Out of the data below, copy every line with the string "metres".

(Records excerpted from a collection)
╭──

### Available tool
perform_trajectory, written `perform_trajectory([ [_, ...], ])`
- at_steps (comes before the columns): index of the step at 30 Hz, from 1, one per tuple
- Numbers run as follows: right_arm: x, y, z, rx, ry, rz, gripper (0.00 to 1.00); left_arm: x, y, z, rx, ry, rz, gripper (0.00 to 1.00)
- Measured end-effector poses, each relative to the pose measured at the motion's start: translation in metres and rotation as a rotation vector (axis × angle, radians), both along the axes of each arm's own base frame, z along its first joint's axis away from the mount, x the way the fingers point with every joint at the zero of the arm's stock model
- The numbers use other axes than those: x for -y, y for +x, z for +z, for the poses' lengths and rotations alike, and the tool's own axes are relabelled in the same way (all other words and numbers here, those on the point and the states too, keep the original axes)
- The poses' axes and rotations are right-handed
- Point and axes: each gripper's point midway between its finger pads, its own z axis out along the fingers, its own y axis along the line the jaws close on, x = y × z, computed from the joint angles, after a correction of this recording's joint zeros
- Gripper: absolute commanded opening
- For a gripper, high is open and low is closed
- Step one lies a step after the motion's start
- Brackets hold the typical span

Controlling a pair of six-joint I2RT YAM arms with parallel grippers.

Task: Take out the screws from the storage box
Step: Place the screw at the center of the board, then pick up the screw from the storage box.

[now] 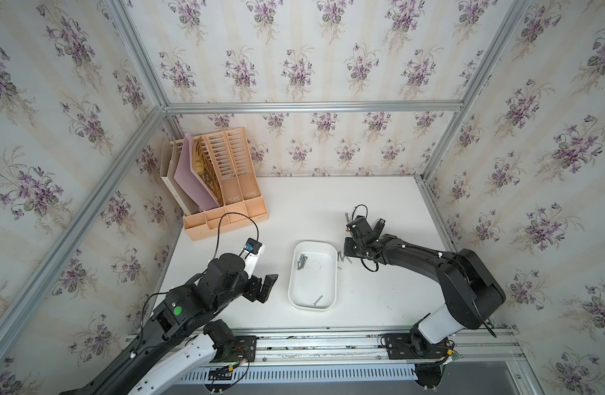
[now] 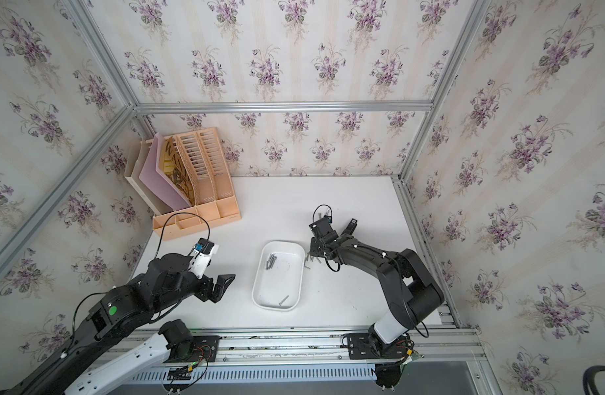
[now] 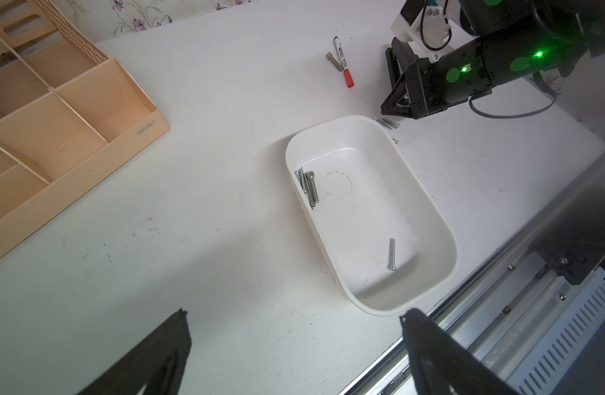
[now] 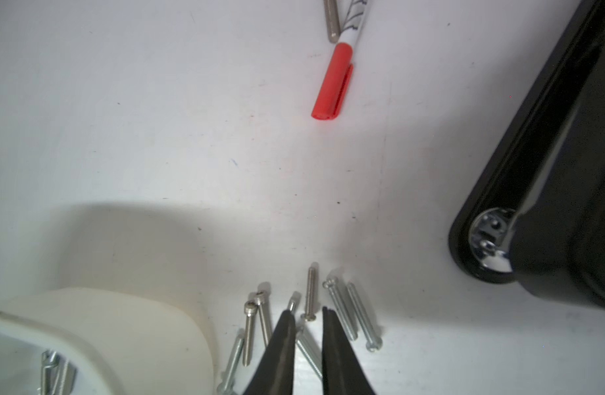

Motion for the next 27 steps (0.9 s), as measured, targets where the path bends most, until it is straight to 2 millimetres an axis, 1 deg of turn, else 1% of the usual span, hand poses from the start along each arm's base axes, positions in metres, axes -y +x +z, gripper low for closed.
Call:
perform_trajectory([
  [3,-0.011,-0.009,0.020,0.067,0.036,0.054,0.26,0.000,0.000,0.000,-0.001,0.001,0.000,0.99],
  [8,-0.057,-0.027,0.058,0.201,0.094,0.213,0.26,0.000,0.000,0.000,-0.001,0.001,0.000,0.99],
  [10,-0.071,-0.034,0.065,0.228,0.109,0.263,0.28,0.000,0.000,0.000,-0.001,0.001,0.000,0.99],
  [11,-0.075,-0.036,0.067,0.238,0.107,0.283,0.28,0.000,0.000,0.000,-0.001,0.001,0.000,0.99],
  [17,-0.108,-0.044,0.067,0.245,0.107,0.375,0.28,0.001,0.002,-0.003,-0.011,0.014,-0.002,0.99],
  [20,-0.126,-0.047,0.061,0.228,0.103,0.417,0.28,0.002,0.005,-0.009,-0.024,0.035,0.006,0.99],
  [21,-0.128,-0.048,0.056,0.209,0.094,0.429,0.28,0.002,0.007,-0.011,-0.028,0.045,0.013,0.99],
  [23,-0.137,-0.043,0.049,0.195,0.082,0.441,0.28,0.001,0.012,-0.015,-0.040,0.068,0.038,0.99],
  [27,-0.149,-0.044,0.023,0.119,0.047,0.470,0.29,-0.001,0.016,-0.021,-0.054,0.088,0.070,0.99],
])
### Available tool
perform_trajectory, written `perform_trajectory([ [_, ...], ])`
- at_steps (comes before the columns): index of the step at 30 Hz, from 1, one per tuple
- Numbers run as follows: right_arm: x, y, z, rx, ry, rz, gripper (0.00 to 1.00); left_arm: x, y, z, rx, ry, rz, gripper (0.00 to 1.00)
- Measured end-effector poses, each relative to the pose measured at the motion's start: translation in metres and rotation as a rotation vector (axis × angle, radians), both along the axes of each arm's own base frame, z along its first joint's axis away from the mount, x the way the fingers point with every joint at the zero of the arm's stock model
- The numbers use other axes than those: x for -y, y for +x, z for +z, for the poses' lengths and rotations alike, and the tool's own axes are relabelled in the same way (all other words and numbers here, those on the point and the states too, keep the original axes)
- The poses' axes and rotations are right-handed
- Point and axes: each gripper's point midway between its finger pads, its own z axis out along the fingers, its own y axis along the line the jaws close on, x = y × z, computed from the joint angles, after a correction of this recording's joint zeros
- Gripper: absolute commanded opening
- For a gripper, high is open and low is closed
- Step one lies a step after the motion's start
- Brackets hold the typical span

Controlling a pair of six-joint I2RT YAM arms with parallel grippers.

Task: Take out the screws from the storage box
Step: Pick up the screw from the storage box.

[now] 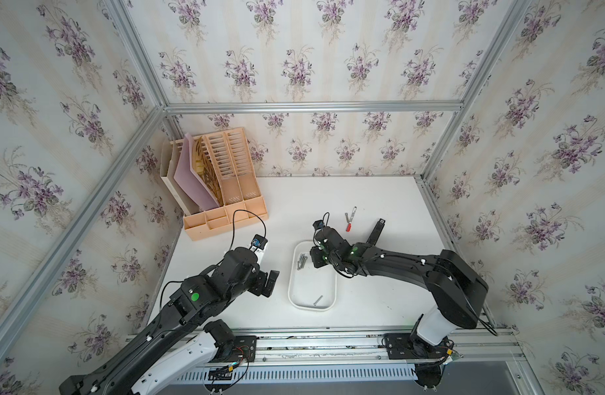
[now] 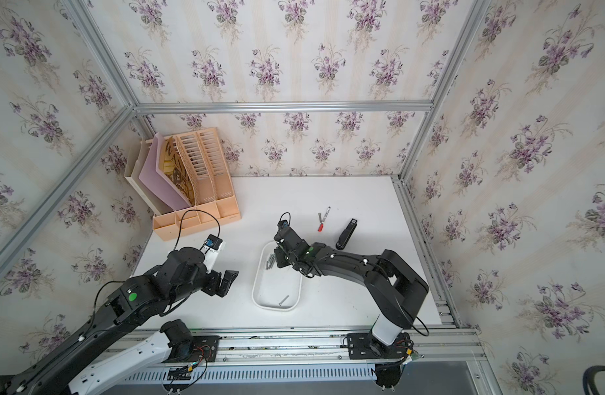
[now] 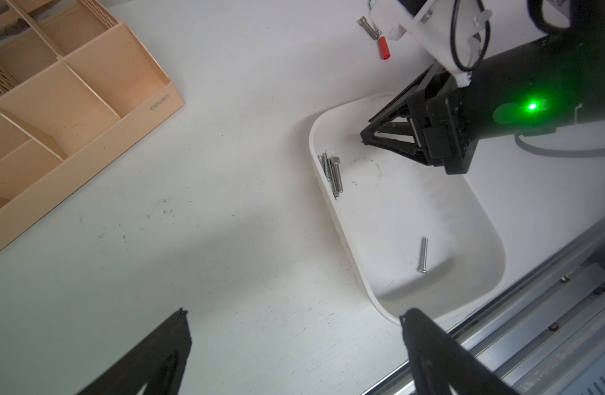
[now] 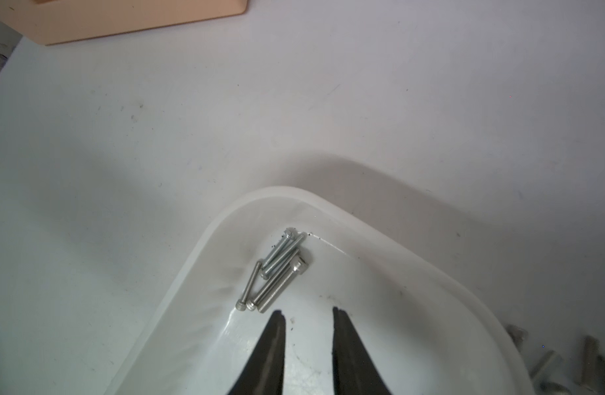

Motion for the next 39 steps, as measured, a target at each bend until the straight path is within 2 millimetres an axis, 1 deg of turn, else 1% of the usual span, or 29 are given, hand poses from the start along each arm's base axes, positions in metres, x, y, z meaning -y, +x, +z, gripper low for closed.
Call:
perform_trajectory([
  [3,-0.005,-0.002,-0.016,-0.042,-0.031,0.015,0.29,-0.001,0.001,0.003,0.021,-0.017,0.006,0.99],
  [7,-0.010,-0.002,-0.029,-0.080,-0.058,0.029,0.30,-0.003,-0.002,0.006,0.043,-0.035,0.008,0.99],
  [10,-0.015,-0.004,-0.037,-0.103,-0.073,0.042,0.30,-0.004,-0.002,0.010,0.060,-0.047,0.011,0.99],
  [15,-0.019,-0.007,-0.047,-0.128,-0.100,0.055,0.30,-0.004,-0.001,0.009,0.058,-0.044,0.012,0.99],
  [20,-0.025,-0.006,-0.056,-0.149,-0.120,0.062,0.27,-0.004,-0.001,0.008,0.057,-0.043,0.012,0.99],
  [23,-0.027,-0.002,-0.057,-0.143,-0.130,0.058,0.15,-0.004,-0.001,0.009,0.060,-0.049,0.015,0.99],
  [25,-0.027,0.000,-0.058,-0.141,-0.138,0.051,0.08,-0.005,-0.001,0.009,0.060,-0.049,0.015,0.99],
  [28,-0.026,0.002,-0.058,-0.130,-0.148,0.042,0.03,-0.004,-0.001,0.009,0.059,-0.048,0.015,0.99],
  [31,-0.024,0.001,-0.057,-0.125,-0.152,0.039,0.00,-0.004,-0.001,0.008,0.056,-0.045,0.015,0.99],
  [36,-0.015,-0.003,-0.056,-0.127,-0.167,0.033,0.00,-0.004,-0.001,0.009,0.056,-0.046,0.015,0.99],
  [39,-0.008,-0.007,-0.049,-0.118,-0.165,0.029,0.00,-0.004,-0.001,0.009,0.057,-0.047,0.015,0.99],
])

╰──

# [Output for this task]
- Measured end-effector poses, each relative to the pose measured at the motion's start: translation in metres and rotation as a rotation vector (axis × angle, radians), both along the axes of each arm's own base frame, z along its first joint's axis away from the mount, x the way the fingers point with every joint at the zero of the arm's stock model
Motion for the next 27 steps (0.9 s), as measured, targets where the path bends most, until it is straight to 2 millimetres an axis, 1 deg of turn, else 1% of the usual span, hand poses from the start along each arm's base axes, positions in metres, axes -y +x +z, gripper low for closed.
- Measured end-effector poses, each relative to the pose measured at the motion's start: translation in metres and rotation as a rotation vector (axis × angle, radians), both along the axes of each arm's own base frame, z along its first joint's axis away from the mount, x the way the fingers point with every joint at the zero of the arm's stock model
Motion for the next 39 steps, as measured, a target at each bend until the straight path is within 2 millimetres an axis, 1 deg of turn, else 1% of the usual span, or 29 are given, hand poses from the start along each arm's base axes, positions in metres, x, y, z meaning -y, +x, +z, gripper low for closed.

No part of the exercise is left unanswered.